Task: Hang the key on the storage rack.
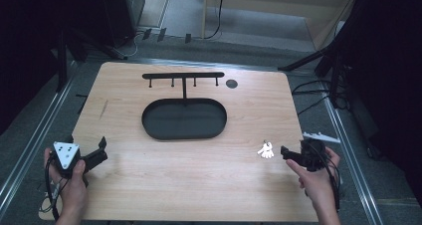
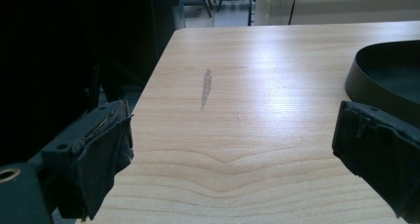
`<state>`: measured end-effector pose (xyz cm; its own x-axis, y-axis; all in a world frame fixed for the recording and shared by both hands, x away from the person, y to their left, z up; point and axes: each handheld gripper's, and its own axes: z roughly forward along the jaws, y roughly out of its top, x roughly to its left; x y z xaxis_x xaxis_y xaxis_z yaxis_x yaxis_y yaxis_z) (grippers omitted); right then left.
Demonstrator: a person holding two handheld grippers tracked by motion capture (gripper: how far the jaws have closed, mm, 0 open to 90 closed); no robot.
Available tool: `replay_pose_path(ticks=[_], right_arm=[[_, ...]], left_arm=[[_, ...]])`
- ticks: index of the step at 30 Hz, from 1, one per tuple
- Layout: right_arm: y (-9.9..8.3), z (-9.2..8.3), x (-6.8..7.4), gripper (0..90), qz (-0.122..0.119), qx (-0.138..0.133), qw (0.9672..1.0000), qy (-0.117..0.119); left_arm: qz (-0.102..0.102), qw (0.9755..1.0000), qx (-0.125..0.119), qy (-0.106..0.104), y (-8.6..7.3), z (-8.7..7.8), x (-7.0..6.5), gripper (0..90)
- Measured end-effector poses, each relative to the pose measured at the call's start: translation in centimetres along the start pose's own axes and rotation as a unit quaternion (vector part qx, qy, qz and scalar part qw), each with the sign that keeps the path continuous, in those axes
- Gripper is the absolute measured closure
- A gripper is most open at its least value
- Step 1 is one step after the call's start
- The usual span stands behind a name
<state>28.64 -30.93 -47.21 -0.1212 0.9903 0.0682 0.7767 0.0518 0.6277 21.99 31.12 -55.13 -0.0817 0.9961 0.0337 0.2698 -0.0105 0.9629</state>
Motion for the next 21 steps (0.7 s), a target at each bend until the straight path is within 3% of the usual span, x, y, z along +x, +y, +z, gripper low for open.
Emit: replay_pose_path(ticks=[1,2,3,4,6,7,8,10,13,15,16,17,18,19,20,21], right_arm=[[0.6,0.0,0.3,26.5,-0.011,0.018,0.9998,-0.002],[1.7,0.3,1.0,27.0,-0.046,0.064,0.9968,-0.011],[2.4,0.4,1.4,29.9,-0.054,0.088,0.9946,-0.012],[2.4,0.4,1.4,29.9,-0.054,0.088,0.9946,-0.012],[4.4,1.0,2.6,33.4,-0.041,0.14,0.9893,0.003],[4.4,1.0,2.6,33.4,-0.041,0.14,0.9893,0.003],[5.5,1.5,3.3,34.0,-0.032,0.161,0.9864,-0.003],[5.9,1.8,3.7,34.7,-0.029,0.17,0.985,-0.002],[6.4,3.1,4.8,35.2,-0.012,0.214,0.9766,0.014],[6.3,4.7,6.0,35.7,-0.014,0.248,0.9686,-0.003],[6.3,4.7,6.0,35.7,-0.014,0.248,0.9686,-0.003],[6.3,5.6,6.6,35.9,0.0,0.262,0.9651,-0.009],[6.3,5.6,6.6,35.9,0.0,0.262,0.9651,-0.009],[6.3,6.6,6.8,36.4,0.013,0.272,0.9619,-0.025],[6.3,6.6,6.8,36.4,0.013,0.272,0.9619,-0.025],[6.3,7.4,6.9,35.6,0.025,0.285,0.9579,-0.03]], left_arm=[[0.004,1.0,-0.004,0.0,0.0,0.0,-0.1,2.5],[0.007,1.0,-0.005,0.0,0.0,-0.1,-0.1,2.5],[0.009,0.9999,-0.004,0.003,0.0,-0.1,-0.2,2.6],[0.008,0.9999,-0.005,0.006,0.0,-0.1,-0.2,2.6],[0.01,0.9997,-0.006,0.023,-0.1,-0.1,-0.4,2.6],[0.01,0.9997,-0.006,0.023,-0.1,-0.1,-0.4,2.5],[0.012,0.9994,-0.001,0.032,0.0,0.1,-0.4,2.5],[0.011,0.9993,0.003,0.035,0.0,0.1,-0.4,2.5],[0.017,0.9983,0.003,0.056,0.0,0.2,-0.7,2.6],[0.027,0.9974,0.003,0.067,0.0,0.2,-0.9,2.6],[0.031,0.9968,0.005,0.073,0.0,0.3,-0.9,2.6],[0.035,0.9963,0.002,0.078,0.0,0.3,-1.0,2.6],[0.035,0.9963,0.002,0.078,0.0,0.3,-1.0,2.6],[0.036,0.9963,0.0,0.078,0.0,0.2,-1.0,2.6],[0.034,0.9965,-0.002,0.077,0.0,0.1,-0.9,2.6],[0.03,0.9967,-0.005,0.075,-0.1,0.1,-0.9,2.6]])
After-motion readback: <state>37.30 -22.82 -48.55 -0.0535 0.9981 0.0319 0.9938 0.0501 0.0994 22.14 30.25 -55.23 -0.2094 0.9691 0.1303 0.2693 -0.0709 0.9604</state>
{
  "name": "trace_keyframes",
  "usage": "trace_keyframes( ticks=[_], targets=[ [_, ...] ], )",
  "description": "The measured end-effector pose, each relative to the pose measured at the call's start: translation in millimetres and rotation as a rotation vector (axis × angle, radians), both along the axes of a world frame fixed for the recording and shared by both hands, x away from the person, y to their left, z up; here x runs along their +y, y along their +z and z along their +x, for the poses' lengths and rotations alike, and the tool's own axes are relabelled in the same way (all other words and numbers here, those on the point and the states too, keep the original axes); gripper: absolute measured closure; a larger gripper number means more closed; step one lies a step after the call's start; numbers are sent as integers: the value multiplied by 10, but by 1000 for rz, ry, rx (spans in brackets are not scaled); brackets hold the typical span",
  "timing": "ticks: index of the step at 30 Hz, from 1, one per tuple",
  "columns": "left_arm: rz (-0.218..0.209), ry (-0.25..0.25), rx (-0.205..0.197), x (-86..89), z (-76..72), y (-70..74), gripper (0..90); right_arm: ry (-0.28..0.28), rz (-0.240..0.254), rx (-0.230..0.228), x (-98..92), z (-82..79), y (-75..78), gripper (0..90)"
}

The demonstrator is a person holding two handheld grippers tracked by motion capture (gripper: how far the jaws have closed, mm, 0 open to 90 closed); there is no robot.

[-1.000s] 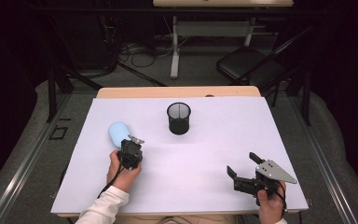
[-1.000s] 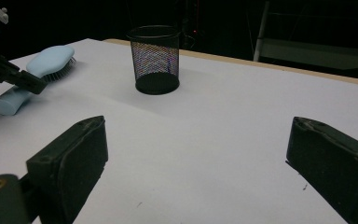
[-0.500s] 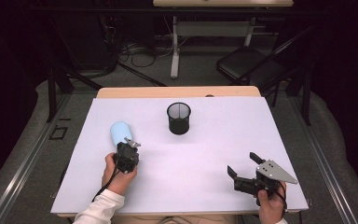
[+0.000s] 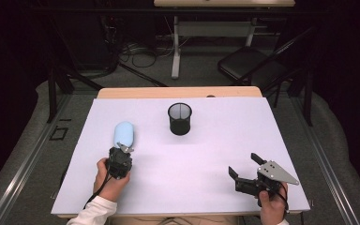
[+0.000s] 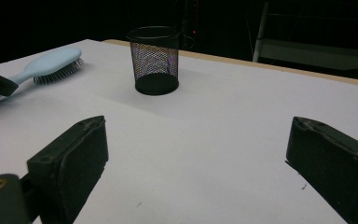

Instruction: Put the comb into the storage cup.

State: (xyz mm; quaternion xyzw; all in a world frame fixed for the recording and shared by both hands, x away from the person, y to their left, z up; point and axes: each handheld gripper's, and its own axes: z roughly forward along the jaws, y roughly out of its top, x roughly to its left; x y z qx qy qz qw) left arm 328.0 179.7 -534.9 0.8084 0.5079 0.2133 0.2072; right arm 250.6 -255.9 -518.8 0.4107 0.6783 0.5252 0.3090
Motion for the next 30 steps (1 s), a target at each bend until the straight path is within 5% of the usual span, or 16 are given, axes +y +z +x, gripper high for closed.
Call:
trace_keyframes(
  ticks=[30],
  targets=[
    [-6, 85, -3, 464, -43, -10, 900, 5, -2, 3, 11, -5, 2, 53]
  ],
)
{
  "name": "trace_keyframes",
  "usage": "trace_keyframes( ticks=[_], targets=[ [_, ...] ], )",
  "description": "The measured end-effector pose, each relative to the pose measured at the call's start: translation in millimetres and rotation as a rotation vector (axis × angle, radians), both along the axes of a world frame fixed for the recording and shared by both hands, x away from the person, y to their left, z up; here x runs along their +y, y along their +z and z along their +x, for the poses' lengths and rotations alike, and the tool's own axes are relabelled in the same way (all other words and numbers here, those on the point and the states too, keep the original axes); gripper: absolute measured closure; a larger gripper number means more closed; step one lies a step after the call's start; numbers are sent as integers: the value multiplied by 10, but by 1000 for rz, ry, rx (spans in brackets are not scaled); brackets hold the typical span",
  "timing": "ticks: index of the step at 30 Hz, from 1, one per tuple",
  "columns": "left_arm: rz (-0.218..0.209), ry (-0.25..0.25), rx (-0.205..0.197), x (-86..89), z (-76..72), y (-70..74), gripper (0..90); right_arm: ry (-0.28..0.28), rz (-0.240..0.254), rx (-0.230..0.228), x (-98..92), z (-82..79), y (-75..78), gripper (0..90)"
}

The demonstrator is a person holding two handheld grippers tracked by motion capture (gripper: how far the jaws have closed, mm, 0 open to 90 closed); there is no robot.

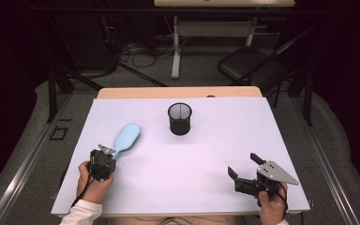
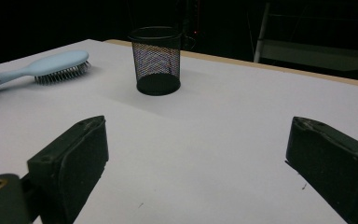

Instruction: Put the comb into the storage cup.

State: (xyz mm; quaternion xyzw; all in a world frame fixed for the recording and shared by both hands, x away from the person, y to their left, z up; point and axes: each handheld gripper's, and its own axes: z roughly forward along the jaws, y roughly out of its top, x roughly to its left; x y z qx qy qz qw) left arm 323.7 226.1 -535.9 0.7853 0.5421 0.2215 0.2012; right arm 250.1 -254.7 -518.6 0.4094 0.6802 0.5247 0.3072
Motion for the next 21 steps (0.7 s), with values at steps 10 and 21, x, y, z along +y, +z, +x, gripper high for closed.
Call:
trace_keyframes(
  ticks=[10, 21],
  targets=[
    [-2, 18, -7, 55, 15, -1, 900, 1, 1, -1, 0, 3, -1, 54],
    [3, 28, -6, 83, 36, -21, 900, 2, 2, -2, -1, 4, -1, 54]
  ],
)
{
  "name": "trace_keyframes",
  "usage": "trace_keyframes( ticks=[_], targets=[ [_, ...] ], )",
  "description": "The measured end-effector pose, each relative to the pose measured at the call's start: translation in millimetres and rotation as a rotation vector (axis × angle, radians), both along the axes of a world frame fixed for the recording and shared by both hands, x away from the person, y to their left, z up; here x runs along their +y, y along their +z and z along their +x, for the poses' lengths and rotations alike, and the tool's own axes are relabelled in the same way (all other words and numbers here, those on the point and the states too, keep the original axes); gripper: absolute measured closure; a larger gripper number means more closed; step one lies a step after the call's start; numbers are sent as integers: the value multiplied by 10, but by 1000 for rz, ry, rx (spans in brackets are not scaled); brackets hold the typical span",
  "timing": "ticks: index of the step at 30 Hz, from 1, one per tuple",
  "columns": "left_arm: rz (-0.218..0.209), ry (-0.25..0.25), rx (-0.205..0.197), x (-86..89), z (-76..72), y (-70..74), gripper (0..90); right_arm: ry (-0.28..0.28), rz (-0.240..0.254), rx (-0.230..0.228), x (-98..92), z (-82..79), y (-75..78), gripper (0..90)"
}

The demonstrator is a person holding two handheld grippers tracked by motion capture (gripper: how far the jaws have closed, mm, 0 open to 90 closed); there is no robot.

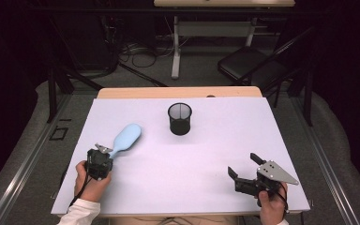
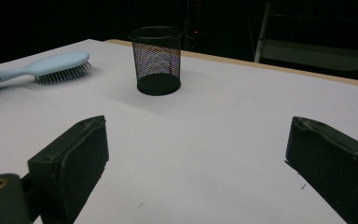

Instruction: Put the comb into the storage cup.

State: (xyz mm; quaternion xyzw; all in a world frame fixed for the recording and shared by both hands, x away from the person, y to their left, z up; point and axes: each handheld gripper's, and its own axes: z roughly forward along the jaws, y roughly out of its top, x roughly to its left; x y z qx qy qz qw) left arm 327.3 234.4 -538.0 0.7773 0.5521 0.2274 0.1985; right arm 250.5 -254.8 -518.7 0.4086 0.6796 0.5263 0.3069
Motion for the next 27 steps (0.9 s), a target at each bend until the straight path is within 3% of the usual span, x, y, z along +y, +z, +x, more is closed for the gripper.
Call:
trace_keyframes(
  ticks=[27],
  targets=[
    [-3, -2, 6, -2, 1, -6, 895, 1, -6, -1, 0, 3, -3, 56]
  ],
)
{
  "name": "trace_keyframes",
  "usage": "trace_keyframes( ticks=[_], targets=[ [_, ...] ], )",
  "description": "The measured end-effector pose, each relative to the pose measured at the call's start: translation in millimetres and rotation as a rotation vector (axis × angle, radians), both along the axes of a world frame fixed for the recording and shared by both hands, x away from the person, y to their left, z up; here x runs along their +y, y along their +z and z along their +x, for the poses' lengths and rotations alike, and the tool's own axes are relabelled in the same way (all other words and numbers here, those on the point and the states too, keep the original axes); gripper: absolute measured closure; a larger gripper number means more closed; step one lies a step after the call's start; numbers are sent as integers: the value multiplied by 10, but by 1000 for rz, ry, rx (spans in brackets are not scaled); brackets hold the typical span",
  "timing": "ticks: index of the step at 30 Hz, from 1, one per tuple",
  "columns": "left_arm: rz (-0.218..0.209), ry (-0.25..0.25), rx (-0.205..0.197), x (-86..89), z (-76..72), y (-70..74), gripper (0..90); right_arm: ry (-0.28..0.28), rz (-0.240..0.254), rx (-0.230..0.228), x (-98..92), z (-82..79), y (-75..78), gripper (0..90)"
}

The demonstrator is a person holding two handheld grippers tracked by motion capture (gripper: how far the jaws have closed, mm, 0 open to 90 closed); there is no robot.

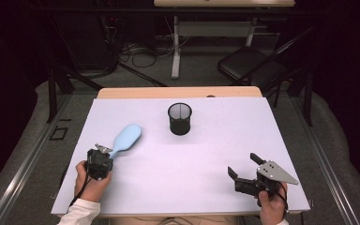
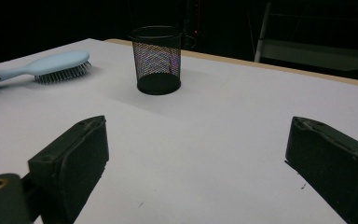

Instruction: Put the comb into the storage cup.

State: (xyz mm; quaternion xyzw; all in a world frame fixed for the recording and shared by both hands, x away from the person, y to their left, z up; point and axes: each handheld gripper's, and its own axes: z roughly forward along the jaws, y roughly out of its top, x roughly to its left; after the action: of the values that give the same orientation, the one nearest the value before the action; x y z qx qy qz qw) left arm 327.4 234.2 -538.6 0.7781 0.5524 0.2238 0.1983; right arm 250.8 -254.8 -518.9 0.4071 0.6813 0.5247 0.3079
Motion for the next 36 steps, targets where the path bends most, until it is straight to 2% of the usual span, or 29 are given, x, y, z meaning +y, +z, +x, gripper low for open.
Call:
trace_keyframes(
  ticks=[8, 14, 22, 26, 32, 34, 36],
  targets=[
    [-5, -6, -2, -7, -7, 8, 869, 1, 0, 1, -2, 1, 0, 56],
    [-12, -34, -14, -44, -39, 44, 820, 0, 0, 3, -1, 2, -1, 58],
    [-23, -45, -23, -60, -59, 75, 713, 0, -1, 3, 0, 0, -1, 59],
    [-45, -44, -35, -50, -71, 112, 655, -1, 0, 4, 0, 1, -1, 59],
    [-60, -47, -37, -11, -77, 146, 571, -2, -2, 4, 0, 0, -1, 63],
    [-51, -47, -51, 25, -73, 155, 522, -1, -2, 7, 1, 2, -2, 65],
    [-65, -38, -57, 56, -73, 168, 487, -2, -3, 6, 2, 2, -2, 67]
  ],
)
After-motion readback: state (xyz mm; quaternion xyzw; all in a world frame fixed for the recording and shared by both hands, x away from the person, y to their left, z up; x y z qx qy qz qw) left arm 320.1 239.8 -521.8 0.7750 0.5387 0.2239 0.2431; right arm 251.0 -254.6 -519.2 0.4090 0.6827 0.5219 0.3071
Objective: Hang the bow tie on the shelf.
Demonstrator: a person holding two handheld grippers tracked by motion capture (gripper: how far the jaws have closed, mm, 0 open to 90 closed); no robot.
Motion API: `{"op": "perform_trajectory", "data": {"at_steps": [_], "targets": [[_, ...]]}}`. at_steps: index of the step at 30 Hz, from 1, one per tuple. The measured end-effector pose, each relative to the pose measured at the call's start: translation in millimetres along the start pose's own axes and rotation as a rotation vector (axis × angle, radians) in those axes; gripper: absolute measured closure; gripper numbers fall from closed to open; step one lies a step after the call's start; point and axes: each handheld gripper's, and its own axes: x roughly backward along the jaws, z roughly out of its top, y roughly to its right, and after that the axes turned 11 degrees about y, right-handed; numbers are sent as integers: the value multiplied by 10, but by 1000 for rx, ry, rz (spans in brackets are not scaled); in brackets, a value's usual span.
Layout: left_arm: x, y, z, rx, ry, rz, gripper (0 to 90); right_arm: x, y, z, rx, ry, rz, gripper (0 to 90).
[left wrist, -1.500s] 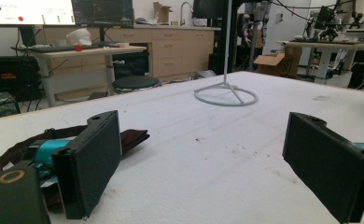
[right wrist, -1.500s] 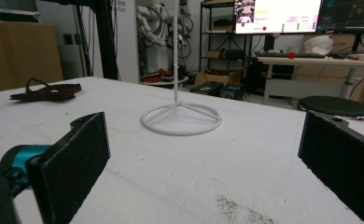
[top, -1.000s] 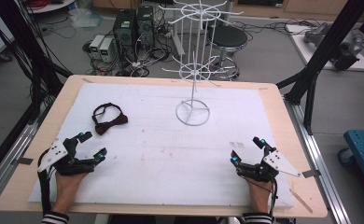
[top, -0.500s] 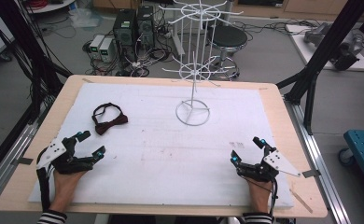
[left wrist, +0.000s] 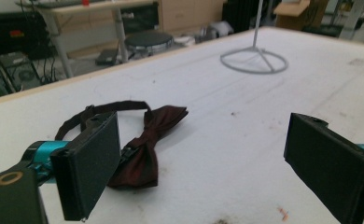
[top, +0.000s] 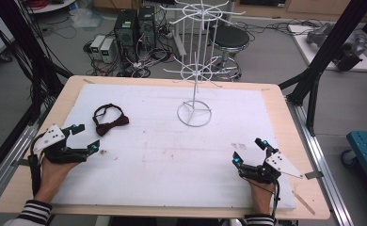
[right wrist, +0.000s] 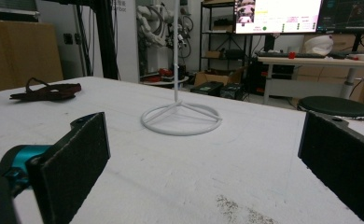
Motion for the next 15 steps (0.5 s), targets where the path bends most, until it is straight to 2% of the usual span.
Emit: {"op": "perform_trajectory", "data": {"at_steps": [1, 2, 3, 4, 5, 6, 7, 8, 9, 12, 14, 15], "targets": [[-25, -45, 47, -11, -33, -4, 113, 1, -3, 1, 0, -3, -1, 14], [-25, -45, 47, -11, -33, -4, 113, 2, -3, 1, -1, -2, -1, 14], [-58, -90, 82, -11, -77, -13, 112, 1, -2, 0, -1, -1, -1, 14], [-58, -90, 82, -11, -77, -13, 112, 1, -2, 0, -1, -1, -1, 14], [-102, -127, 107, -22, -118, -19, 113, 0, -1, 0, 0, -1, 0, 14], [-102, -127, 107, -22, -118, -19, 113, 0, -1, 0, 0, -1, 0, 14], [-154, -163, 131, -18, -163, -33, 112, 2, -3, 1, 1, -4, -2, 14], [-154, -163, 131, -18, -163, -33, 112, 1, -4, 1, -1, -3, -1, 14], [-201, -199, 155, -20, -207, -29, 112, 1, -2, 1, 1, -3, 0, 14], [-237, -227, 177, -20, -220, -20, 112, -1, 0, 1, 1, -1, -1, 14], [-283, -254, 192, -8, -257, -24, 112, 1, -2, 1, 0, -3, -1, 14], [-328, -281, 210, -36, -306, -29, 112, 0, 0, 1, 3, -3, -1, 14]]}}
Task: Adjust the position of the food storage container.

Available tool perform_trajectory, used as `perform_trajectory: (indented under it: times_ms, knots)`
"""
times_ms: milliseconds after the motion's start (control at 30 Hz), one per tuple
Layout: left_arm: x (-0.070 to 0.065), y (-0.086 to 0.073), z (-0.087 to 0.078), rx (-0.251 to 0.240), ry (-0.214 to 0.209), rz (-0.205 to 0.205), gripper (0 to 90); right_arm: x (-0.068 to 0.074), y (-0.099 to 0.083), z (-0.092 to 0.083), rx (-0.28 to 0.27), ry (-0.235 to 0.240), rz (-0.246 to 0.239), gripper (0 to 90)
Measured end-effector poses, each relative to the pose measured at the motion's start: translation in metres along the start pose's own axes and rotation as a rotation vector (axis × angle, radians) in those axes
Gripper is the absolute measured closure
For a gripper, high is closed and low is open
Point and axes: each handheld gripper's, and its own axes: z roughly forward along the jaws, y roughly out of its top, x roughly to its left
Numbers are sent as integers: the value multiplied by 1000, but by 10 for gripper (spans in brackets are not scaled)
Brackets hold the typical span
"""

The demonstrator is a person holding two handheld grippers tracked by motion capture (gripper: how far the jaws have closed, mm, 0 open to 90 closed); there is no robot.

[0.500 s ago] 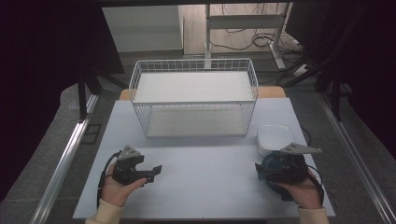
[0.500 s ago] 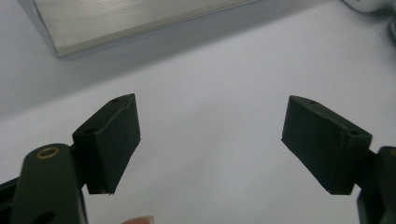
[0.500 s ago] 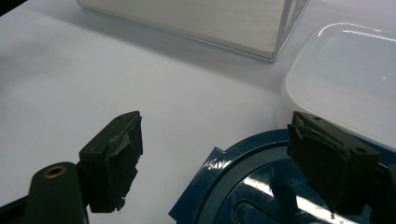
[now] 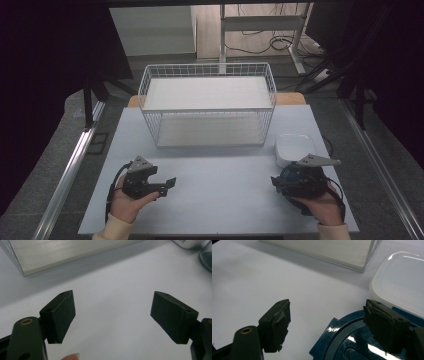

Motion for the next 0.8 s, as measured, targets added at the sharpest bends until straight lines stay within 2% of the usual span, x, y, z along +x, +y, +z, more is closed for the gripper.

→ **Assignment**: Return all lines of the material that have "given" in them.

→ **Solution to the exercise**:
Motion for the next 30 steps (1 s), a target at each bend until the straight path is within 5% of the usual span, or 16 are given, axes +y +z +x, gripper high for closed.
Motion for the next 36 steps, targets where the path bends most, until it is straight to 2% of the usual span, or 29 are given, x, y, z meaning +y, +z, +x, gripper low for open.

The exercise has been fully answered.